Not only has the size of the towns mattered, Nansi’s team also has to take security and political issues into account. Last year, Al-Qaeda in the Islamic Maghreb claimed an attack in the capital Ouagadougou, killing thirty people. Following an uprising in 2014 and elections in the year thereafter, newly elected officials populate the municipalities where Nansi was working on water services. “It meant we had to start all over again with trainings”, he says. “Luckily not all technicians were replaced. But local authorities have the end responsibility.

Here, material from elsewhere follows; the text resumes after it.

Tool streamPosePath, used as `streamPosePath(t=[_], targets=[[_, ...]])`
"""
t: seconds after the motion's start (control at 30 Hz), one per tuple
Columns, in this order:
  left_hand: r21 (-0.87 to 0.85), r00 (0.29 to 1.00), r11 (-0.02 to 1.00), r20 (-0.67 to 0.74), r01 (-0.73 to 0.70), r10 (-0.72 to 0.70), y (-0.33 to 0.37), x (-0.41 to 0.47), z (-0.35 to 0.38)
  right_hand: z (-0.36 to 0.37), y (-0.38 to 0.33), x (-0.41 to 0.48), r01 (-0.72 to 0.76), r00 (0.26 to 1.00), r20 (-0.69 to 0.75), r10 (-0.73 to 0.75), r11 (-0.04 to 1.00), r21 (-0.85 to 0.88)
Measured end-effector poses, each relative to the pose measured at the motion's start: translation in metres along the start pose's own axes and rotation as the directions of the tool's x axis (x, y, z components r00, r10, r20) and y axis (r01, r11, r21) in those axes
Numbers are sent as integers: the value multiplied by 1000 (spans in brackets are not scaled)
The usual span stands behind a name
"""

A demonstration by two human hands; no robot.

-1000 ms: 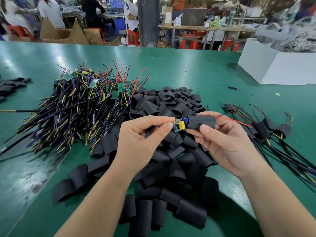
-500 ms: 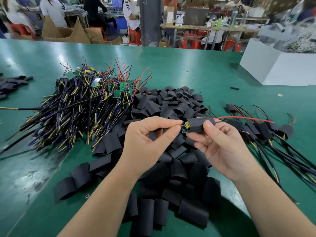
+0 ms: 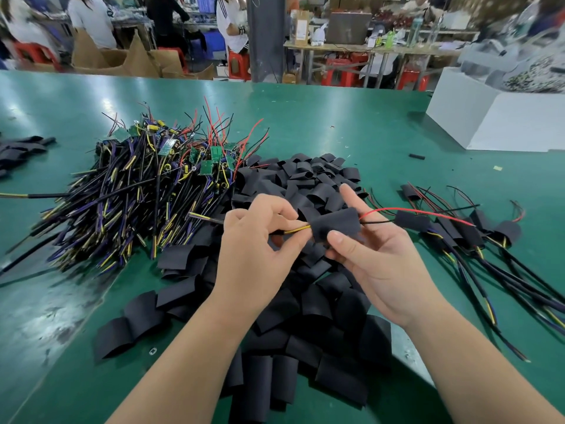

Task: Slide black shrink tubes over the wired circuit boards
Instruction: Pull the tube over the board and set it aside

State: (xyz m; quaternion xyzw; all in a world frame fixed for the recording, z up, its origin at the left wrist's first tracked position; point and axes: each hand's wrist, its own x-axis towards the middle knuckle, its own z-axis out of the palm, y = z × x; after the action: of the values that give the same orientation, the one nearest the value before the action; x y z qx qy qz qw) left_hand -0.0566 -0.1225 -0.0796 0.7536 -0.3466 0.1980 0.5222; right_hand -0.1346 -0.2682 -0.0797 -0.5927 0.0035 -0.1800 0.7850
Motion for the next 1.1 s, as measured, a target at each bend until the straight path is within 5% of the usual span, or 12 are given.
streamPosePath(t=[0.23, 0.43, 0.77, 0.97, 1.03, 1.1], targets=[[316, 948, 903, -33, -292, 318, -3, 0, 6, -1, 4, 1, 9, 997, -72, -18, 992, -123], [284, 971, 935, -40, -213, 234, 3, -2, 8, -1, -4, 5, 63, 985, -174, -18, 965, 254], [354, 964, 901, 2, -250, 267, -3, 0, 7, 1, -6, 5, 30, 981, -195, 17, 971, 237], [318, 995, 948, -94, -12, 44, -12, 11, -9, -33, -40, 11, 144, 906, -420, 59, 889, 435], [398, 979, 906, -190, 146, -74, -24, 16, -18, -54, -51, 10, 194, 852, -523, 16, 918, 345], [499, 947, 810, -245, 307, -208, -38, 18, -24, -70, -54, 9, 171, 763, -641, -80, 982, 81]])
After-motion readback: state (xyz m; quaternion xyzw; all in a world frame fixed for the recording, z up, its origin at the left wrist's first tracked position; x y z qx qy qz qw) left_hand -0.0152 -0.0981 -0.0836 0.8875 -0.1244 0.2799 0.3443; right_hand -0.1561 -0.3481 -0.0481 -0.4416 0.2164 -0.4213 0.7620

They hire the implementing private or public operators, so they need to know what they are doing.”
Supporting municipality, not taking over
Making local authorities aware is Nansi’s main effort. “Providing reliable WASH services is their mandate. I want them to understand the bigger picture so they understand the day-to-day decisions that they need to make”, he says.

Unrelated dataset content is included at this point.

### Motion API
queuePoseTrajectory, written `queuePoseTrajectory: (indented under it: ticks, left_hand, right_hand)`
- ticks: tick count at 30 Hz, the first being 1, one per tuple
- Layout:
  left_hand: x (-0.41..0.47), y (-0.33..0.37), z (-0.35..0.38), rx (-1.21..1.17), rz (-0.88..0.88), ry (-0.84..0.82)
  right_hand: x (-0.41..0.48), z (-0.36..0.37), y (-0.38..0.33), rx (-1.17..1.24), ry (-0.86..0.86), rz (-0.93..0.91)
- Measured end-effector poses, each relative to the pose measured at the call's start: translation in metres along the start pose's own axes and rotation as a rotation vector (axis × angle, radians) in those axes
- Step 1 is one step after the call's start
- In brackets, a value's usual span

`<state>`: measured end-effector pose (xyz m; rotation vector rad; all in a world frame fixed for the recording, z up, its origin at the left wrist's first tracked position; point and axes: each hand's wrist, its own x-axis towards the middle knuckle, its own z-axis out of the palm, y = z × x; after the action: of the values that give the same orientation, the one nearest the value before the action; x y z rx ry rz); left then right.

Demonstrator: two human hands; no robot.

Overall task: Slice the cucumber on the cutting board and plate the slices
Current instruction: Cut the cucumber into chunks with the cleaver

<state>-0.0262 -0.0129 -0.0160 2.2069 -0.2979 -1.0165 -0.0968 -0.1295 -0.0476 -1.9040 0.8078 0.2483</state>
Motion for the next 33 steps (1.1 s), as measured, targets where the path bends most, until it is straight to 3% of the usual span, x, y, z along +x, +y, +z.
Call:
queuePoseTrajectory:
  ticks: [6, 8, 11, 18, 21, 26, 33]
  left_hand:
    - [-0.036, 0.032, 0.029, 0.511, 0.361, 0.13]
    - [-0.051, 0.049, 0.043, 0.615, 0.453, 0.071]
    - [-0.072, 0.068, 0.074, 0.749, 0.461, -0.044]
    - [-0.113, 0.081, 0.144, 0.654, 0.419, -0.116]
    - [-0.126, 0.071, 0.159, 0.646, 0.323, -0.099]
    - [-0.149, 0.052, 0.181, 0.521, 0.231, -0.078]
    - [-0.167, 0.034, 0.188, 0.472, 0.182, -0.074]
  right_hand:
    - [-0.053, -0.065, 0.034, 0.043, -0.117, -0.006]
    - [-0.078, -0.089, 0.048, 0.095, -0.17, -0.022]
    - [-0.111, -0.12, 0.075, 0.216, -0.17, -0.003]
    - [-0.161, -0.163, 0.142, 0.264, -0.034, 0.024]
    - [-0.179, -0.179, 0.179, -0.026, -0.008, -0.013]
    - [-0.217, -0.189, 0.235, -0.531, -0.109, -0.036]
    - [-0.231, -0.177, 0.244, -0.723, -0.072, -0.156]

IRC trains municipality staff on the job. Nansi: “We ask them to come with data, analyse it together and discuss what is needed. We make technical choices, and look at the budget together.”
Bassié Héma (Mayor of Niangoloko): "The partners indicated that we have to make the plans rather than having them imposed on us".
The aim is to work as an adviser, not to take over, Nansi says. “The strategic plan is not my plan, or IRC’s plan. The municipalities are leading it. We make it very clear who is responsible for what. We basically send an offer for technical assistance. The municipality decides on how to use our expertise.”
Water for free
Next to political and security issues, Nansi has to work within a specific social context. “Many villagers do not make a difference between water given by nature or by a technical system that has a cost.” Not willing to pay for water derives mostly from the poor services people in Burkina’s rural areas are used to.
“This needs to be taken into account.” The same goes for people that resist using a toilet because going to the bush is a long standing tradition, Nansi says. In making a context analysis he has used different IRC tools, such as the municipality performance assessment, the service provider's assessment, the service inventory tool, and the financial flow mapping tool.
Local and national level: “it is all aligned”
The work in three districts does not stand alone. IRC Burkina has close ties to the national Ministry of Water and Sanitation. Nansi: “IRC supported the national level to design national policy and vision, so they know our work. We now implement the same vision at municipality level. This year there will be a national meeting where mayors of all provinces will share what is happening in their municipalities and districts. It is all aligned.”
Keeping up the pressure
The support from national government is there, municipalities are on board. Still, Nansi is not at ease until the strategic plan is on the table and ready by the end of this year.
For him, the question is not whether the SDGs are met in time, but on how to get there. “Even if we don’t make it by 2030, it is fine if we are on the right track. I want to make sure we use the best strategy possible.”
Hopefully the rainy season will not paralyse his efforts. Nansi aims to keep up the pressure on the sector to go faster. When asked about the pressure he and his team experience personally, he laughs. “Basically we are all already overworked. But we will get there. I’m sure.”